Gregory T. Walker, creative director of The Brothers' Network, a locally-based organization with a worldwide membership that organizes and sponsors events focused on arts and culture as a means of highlighting the talents and achievements of black men like Smith, had heard about the space from a Knight Foundation contact and asked for a tour of the facility, as his organization was looking for room to grow.
Knight Foundation Regional Director Donna Frisby-Greenwood obliged, and what he saw made a powerful impression on him.
Which brings us to that tastefully funky design element. Upon entering the Pipeline lobby, one is greeted by a rough-hewn wood backdrop behind the reception desk and a patch of wallpaper to the right of the desk that contains scenes of classic Philadelphia icons and historic events.
But look closely. Those icons and historical scenes mix past and present freely. Those are the Roots signing the Declaration of Independence. John Coltrane, dressed in colonial garb, blows his tenor sax on the steps at LOVE Park while Ben Franklin gets windblown. Will Smith, in his earlier "Fresh Prince" days with sidekick DJ Jazzy Jeff, cavorts in front of City Hall while Daryl Hall and John Oates guard the Liberty Bell.
"When I came in and saw the Roots, I said, 'Am I imagining this?' Then I said, 'This is our space,'" said Walker, who noted that the wallpaper communicates a central message his organization seeks to spread.
"Philadelphia's got such a rich history. It's not just Ben Franklin and the original Founders, but there also the modern-day Founders, Will Smith and the Roots and all these guys, so the idea was to grab an assortment of people throughout time who have contributed to Philadelphia, and that's how these guys and gals wound up on the wallpaper," said Houdard. The Pipeline design team had the wallpaper custom made by a firm in London.
At once playful and serious, the wallpaper accent underscores the vibe Houdard and Smith sought to create in this space. The large expanses of glass also give the space a more open feel than other co-working spaces offer. And there are the great views of City Hall from the corner conference room. Yet the individual office spaces offer privacy when needed.
Smith also noted that Pipeline offers a level of service to its tenants that no other co-working facility in the city, and few in the country, offer. The facility offers striking conference rooms, including one overlooking City Hall, 100 Mbps broadband service, a full-time receptionist and on-site management staff, videoconferencing and private phone booths, secure storage, discounts on office supplies, free gourmet coffee and tea, and room to socialize and entertain as well - there's a cafe, a lounge, and event space, which the partners put to good use with a launch party last Thursday.
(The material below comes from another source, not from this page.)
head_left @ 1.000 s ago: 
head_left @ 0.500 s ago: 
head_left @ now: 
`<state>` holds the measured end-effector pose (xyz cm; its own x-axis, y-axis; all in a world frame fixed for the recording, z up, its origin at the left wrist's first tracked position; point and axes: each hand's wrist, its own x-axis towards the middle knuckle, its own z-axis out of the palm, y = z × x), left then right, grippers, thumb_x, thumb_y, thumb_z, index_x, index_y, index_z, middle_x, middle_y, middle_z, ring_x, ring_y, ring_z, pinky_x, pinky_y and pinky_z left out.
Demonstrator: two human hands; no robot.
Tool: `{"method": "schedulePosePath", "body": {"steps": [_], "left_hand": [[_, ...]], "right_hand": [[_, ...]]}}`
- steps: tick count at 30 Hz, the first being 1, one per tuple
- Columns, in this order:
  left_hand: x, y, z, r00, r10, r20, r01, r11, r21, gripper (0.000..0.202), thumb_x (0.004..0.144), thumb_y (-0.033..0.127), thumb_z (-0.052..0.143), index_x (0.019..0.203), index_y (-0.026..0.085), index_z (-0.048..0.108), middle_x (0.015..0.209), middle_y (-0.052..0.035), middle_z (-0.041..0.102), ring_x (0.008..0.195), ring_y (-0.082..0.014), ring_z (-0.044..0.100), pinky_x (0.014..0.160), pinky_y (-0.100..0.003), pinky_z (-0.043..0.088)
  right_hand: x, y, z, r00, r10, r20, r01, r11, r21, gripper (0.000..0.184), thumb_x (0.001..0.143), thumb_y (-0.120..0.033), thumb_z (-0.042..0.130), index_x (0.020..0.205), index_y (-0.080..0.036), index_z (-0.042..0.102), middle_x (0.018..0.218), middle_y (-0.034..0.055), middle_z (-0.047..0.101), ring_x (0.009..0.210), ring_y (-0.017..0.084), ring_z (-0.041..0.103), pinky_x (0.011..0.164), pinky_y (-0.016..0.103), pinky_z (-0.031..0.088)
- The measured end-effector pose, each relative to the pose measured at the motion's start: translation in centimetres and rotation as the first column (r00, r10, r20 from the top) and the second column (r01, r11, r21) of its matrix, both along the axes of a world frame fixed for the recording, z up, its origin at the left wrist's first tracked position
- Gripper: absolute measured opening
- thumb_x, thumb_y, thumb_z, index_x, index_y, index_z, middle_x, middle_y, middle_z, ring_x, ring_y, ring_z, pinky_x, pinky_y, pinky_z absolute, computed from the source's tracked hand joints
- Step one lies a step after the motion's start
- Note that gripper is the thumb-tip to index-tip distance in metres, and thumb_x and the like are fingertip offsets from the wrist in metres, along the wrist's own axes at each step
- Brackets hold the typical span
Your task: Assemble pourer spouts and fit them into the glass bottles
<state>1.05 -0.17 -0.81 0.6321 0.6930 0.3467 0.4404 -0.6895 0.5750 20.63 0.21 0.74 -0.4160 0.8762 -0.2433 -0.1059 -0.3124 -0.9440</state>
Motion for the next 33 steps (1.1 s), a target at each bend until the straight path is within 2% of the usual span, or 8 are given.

Smith's background in the music business, Pipeline's hiring of an events coordinator whose background includes organizing Bloktoberfest, and that wallpaper all demonstrate that while this operation is professional to the max, it's not strictly buttoned down. True to its Miami roots, it's all business, but with a special flair and verve. And while its memberships start at a level that even a greenhorn can afford, it's clearly aimed at those who've gotten off the ground—"the entrepreneurs who've at least gotten their first or second round of funding," Smith said—and are headed for the stars.